今までの環境が悲惨だったとはいえ、男にそこまでの嫌悪を抱くだろうか。……いいや、それを自分の価値観だけで推し量ってはいけない。
まずは、ちゃんと言葉を覚えたことを褒めなくては。私が「すごいな。ちゃんと発音できてる」と言うと、エリーゼは満面の笑みで「そうでしょう?」と喜んだ。
「誰も助けてくれなかったのに、助けてくれた。あなたの為なら、エリーは何だってします。よろしくお願いしますわ、お姉様!」
──呼び方は、矯正しきれなかったが。
エリーゼは私の髪の手入れを終えると、少ないヘアアクセサリーを揃えて、鏡越しに尋ねる。
「お姉様、今日はどのように髪を結わえましょう?」
用意されたのは、ミゼラが一番最初に揃えてくれたアクセサリー類だ。必要最低限のそれを、今まで言われた時にしか付けたことがない。

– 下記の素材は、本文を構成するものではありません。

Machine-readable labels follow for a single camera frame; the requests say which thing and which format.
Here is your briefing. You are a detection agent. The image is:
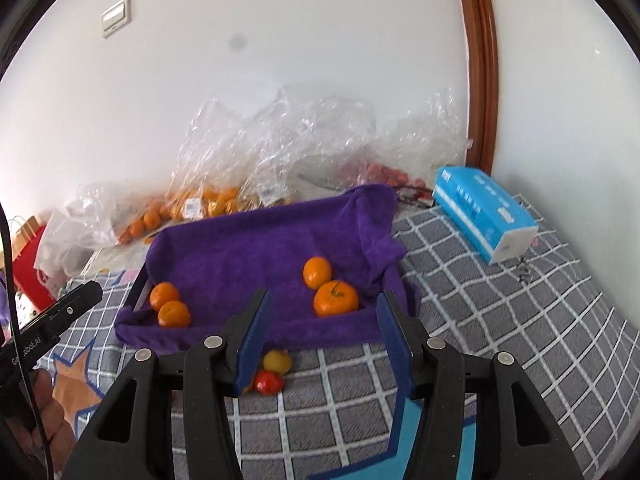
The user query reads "red paper bag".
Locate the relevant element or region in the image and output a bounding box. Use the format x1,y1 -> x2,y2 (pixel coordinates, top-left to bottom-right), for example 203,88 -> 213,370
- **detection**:
10,215 -> 58,311

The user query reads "small mandarin orange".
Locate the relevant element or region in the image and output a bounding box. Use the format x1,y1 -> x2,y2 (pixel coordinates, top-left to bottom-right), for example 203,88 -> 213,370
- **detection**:
157,300 -> 192,329
149,281 -> 181,312

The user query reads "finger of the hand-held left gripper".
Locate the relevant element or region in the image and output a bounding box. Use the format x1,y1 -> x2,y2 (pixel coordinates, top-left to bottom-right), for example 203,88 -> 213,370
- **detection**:
20,281 -> 103,341

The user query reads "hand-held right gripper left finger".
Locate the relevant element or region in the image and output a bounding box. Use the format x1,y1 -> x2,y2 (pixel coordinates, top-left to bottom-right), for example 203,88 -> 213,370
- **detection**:
60,287 -> 273,480

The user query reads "white light switch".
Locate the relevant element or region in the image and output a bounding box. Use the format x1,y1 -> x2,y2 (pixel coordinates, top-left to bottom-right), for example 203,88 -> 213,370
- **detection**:
100,0 -> 133,39

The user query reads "large mandarin orange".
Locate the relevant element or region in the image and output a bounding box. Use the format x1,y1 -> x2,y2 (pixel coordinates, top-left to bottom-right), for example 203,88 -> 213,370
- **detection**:
313,280 -> 360,318
302,256 -> 333,290

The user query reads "white plastic bag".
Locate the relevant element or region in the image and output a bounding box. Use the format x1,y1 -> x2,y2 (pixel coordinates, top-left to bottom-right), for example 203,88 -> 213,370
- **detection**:
34,210 -> 96,281

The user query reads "pile of bagged oranges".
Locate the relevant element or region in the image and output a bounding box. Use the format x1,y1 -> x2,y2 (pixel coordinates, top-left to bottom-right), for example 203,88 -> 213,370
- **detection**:
116,199 -> 173,247

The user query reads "person's left hand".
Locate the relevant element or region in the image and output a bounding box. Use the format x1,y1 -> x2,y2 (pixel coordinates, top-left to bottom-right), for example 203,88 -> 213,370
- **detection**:
30,372 -> 78,466

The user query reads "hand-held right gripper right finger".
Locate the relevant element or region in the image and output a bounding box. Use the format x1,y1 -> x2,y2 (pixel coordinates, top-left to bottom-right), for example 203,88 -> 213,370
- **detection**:
376,290 -> 586,480

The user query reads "grey checkered star blanket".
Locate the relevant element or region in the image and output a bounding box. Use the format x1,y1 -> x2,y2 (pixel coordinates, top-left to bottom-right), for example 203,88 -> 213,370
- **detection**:
37,187 -> 636,480

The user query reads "yellow cherry tomato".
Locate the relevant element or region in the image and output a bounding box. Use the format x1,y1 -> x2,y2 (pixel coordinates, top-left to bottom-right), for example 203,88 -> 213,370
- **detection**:
263,349 -> 293,374

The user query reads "pile of bagged red tomatoes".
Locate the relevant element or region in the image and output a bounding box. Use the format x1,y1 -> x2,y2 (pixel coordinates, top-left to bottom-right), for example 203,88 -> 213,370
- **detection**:
356,161 -> 426,192

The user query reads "purple towel-lined tray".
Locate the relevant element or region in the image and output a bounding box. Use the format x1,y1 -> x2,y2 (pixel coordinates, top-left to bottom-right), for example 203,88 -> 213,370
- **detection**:
114,184 -> 423,353

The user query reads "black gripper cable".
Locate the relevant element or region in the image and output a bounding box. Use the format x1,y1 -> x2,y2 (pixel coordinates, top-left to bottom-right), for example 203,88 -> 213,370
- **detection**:
0,200 -> 57,480

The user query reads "red cherry tomato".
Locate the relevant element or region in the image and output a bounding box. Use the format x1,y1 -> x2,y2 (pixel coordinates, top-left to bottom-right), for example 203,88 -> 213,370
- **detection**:
254,370 -> 285,396

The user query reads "blue tissue box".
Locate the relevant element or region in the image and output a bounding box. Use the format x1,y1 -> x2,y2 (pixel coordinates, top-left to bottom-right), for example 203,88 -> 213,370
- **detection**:
431,166 -> 539,265

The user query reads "pile of bagged small mandarins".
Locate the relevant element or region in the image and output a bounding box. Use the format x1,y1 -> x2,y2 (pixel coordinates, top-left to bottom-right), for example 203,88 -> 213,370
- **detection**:
167,186 -> 263,221

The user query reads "clear plastic bag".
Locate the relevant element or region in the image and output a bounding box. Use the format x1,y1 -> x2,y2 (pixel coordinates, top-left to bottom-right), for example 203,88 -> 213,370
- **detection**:
65,180 -> 176,248
167,85 -> 378,221
357,87 -> 476,193

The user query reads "brown wooden door frame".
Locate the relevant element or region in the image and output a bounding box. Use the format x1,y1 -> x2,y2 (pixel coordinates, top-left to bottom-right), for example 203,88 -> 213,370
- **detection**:
452,0 -> 501,176

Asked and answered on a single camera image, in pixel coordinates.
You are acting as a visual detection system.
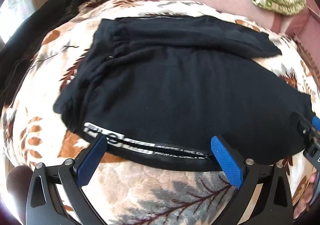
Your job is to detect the black pants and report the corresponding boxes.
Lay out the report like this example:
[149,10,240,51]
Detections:
[54,15,317,173]

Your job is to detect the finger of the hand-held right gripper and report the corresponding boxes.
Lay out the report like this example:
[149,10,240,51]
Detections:
[291,112,320,141]

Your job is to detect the person's right hand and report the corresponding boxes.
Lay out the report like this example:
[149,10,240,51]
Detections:
[294,173,318,219]

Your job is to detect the leaf print blanket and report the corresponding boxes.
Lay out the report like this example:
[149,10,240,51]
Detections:
[0,0,320,225]

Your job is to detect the dark cloth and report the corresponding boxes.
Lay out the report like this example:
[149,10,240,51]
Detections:
[0,0,98,106]

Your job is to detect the window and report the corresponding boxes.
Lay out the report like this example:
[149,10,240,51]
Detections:
[0,0,35,41]

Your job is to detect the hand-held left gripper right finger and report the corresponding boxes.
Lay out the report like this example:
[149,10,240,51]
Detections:
[211,135,298,225]

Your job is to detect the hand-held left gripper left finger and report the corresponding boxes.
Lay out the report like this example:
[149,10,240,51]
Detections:
[25,135,108,225]

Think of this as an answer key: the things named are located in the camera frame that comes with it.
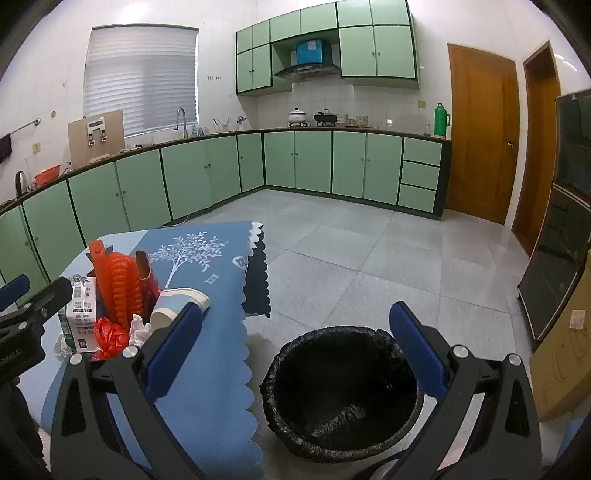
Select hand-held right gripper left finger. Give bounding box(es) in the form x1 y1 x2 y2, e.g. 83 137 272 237
50 302 206 480

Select blue box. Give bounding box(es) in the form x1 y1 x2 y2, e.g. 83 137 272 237
295 39 331 65

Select green wall cabinets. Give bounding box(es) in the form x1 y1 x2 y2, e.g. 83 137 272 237
235 0 420 97

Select black range hood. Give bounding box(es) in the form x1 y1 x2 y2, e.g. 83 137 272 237
273 64 341 84

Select green base cabinets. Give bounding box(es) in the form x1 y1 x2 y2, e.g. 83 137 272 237
0 129 452 296

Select metal towel rail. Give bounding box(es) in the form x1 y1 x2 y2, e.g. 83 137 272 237
7 118 41 137

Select white paper cup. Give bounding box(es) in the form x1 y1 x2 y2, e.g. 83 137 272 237
150 287 212 342

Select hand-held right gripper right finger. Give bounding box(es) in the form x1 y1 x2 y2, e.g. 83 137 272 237
389 301 542 480

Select white milk carton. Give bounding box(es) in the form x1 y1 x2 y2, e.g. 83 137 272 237
58 275 99 354

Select cardboard box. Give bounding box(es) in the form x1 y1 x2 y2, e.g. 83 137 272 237
529 263 591 423

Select red plastic bag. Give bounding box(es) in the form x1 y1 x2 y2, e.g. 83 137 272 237
92 318 130 361

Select black glass cabinet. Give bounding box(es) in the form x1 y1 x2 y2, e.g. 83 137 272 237
517 90 591 340

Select black-lined waste bin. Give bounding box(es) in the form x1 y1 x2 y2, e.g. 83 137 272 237
260 325 424 463

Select red basin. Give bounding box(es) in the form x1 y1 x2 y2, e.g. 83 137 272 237
33 165 62 186

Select orange foam fruit net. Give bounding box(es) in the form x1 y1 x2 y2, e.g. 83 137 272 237
89 240 145 333

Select person's left forearm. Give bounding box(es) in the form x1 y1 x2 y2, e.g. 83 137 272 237
0 378 51 480

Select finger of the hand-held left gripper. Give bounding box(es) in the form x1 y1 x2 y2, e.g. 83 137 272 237
0 275 31 311
21 278 75 324

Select green thermos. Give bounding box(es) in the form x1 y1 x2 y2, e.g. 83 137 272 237
433 102 452 138

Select white tissue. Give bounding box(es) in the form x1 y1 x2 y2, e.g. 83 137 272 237
128 314 152 347

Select blue tree print tablecloth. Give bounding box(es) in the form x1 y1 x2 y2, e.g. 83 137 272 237
41 220 271 480

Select wooden door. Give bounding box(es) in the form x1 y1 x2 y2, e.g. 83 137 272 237
512 41 563 257
445 43 522 225

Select white window blind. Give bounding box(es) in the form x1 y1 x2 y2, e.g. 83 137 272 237
83 26 199 138

それに、今まで無縁だった装飾品を、どう着けていいかも分からず、ずっと放置気味だった。
「そういうのは疎いんだ。エリーゼの好きなようにしてくれ」
自分では分からないし、必要もなかったから、エリーゼに丸投げした。困るか……? と、鏡のエリーゼを見ると、彼女は微笑みを浮かべている。
「かしこまりました。エリーの腕にかけて、お姉様に似合う髪型にしてみせますわ!」
トリスが、ため息をついて部屋を出ていく。私は、上機嫌で髪を結うエリーゼを、鏡越しに見ていた。